Math
Confusion Matrix Calculator
Turn TP, FP, FN, and TN counts into core ML metrics
Accuracy
91.60%
Precision
87.88%
Recall
90.63%
F1 score
89.23%
Specificity
92.21%
Negative predictive value
94.04%
Balanced accuracy
91.42%
False positive rate
7.79%
False negative rate
9.38%
MCC
0.8237
Total evaluated observations: 250
Why A Confusion Matrix Matters
Accuracy alone can hide weak classifiers, especially on imbalanced datasets. A confusion matrix exposes exactly where the model is making mistakes so you can judge tradeoffs between false alarms and missed positives.
Core Metrics From Four Counts
With TP, FP, FN, and TN you can derive precision, recall, F1 score, specificity, negative predictive value, balanced accuracy, and Matthews correlation coefficient. Together these metrics give a much fuller picture than accuracy alone.
Common Use Cases
This calculator is useful for evaluating binary classifiers in spam detection, credit-risk scoring, medical testing, moderation systems, and quality-control workflows.

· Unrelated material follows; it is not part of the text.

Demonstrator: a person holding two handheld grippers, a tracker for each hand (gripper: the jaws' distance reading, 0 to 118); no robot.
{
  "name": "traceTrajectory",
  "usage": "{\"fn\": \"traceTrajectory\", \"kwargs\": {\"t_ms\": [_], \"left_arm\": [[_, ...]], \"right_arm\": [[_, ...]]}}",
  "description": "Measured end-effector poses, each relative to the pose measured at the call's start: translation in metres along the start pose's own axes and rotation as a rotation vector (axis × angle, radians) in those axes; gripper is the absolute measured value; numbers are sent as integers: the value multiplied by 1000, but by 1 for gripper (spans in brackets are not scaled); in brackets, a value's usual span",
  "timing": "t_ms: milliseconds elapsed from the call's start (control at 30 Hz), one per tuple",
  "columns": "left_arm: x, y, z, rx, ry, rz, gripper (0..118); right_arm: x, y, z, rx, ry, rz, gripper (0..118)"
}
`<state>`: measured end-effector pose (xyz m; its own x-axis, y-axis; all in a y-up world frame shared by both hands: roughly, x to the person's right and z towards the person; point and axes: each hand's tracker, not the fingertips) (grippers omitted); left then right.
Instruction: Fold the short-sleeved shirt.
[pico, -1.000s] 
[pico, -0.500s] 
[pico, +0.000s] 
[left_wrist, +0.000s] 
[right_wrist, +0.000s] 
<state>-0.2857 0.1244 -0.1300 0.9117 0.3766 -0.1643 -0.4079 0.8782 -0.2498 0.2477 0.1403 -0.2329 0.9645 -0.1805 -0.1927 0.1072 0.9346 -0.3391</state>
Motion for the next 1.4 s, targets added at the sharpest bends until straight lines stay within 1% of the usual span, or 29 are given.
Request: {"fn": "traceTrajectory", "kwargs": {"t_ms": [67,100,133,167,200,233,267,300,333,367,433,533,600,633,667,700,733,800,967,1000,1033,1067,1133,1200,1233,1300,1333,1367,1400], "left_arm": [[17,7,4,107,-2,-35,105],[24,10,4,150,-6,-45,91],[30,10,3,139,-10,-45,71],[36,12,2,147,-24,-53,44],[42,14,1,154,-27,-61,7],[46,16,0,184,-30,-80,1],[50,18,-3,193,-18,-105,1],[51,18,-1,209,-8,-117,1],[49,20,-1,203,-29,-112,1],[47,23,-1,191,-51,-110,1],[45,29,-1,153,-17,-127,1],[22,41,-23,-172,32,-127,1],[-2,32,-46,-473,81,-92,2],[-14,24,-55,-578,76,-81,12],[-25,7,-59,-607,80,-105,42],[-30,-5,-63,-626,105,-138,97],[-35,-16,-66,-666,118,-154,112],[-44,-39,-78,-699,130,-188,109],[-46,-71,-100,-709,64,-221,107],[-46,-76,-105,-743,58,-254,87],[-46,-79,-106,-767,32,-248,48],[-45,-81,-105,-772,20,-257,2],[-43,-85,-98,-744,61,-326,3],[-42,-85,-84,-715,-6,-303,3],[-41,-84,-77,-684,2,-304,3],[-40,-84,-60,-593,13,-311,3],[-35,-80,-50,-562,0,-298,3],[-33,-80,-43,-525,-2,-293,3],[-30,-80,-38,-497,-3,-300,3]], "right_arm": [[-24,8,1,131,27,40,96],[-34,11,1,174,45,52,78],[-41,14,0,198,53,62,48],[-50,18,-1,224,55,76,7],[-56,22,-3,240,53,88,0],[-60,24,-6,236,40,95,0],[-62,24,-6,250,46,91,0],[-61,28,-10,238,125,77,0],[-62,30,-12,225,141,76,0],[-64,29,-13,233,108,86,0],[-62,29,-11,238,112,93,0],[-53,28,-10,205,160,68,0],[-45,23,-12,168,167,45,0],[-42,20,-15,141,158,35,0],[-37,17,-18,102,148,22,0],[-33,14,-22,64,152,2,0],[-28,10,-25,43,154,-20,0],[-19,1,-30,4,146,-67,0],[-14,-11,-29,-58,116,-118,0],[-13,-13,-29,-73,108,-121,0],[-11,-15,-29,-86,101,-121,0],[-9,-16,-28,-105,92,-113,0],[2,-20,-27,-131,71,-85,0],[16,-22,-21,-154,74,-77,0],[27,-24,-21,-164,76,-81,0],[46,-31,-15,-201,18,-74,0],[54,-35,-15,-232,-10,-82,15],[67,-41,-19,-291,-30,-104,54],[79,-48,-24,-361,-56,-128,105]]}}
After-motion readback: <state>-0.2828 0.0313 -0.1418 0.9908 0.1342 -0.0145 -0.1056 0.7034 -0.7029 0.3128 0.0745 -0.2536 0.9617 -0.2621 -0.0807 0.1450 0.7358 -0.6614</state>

Frequently Asked Questions
What is a confusion matrix?
A confusion matrix is a 2x2 summary of classification outcomes. It counts true positives, false positives, false negatives, and true negatives so you can compute quality metrics from the same prediction set.
When should I focus on precision versus recall?

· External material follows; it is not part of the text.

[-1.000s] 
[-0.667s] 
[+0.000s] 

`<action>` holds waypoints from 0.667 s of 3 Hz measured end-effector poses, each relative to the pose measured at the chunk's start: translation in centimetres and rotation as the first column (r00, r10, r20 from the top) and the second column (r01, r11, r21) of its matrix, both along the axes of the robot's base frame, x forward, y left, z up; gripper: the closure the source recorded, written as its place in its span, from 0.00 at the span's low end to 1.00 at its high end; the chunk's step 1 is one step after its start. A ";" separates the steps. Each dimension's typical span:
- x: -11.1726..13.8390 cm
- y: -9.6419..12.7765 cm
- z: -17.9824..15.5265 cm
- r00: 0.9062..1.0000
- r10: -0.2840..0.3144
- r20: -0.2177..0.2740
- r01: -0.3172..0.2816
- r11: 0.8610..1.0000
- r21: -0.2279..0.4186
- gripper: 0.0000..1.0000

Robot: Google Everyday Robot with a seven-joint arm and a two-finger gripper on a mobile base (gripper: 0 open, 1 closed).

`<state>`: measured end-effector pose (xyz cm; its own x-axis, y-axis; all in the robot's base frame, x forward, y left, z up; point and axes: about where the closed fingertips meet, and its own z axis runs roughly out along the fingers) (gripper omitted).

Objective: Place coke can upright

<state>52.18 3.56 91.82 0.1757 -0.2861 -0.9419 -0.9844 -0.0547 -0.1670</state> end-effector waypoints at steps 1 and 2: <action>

Precision matters when false positives are expensive, such as spam moderation or fraud reviews. Recall matters when false negatives are expensive, such as disease screening or safety detection.
What does MCC tell me?
Matthews correlation coefficient summarizes the whole confusion matrix in one value between -1 and 1. It is especially useful when the classes are imbalanced because it considers all four counts together.
What is balanced accuracy?
Balanced accuracy is the average of recall and specificity. It helps when the positive and negative classes are uneven because it gives equal weight to both sides.